** EXERCISE REQUIREMENTS **
Only the lines from the one containing "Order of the" through the last line of the data below belong in your answer, copied exactly and without pictures.

** DATA EXTRACT **

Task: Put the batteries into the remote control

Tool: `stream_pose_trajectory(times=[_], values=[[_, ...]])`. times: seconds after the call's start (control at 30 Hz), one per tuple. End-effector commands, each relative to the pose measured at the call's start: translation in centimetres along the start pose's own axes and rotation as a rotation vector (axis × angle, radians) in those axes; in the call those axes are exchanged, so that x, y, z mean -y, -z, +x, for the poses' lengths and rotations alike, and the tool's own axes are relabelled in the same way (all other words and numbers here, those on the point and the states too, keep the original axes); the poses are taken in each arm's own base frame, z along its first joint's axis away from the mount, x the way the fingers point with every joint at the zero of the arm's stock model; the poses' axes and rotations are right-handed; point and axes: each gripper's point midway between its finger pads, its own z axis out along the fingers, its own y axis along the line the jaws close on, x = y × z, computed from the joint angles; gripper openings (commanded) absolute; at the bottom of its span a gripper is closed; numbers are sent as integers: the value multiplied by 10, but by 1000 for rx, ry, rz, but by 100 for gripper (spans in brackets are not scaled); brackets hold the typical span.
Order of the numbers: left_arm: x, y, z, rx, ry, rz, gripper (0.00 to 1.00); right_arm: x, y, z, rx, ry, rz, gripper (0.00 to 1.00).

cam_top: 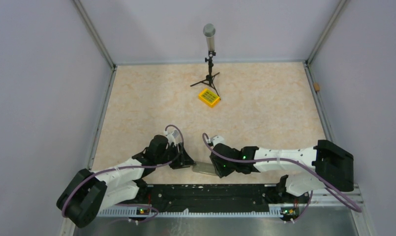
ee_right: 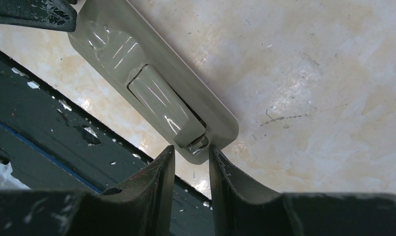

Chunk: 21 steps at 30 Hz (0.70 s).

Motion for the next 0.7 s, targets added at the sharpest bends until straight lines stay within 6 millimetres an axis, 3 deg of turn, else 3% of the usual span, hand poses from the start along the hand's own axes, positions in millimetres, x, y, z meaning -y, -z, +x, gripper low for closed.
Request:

** ANSWER TO THIS PROBLEM **
Order of the numbers: left_arm: x, y, z, rx, ry, rz, gripper (0.00 to 1.00); right_arm: x, y, z, rx, ry, rz, gripper (0.00 to 1.00).

cam_top: 
ee_right: 

Chunk: 21 steps at 30 Hz (0.70 s).

Motion for the next 0.7 s, targets added at the sharpest bends until straight lines stay within 6 millimetres an axis, 3 deg of turn, else 3% of the usual span, hand poses from the start along the hand's own axes, positions in millimetres, x, y, z meaning -y, -z, +x, gripper low for closed.
Request:

The exercise requires no further answer.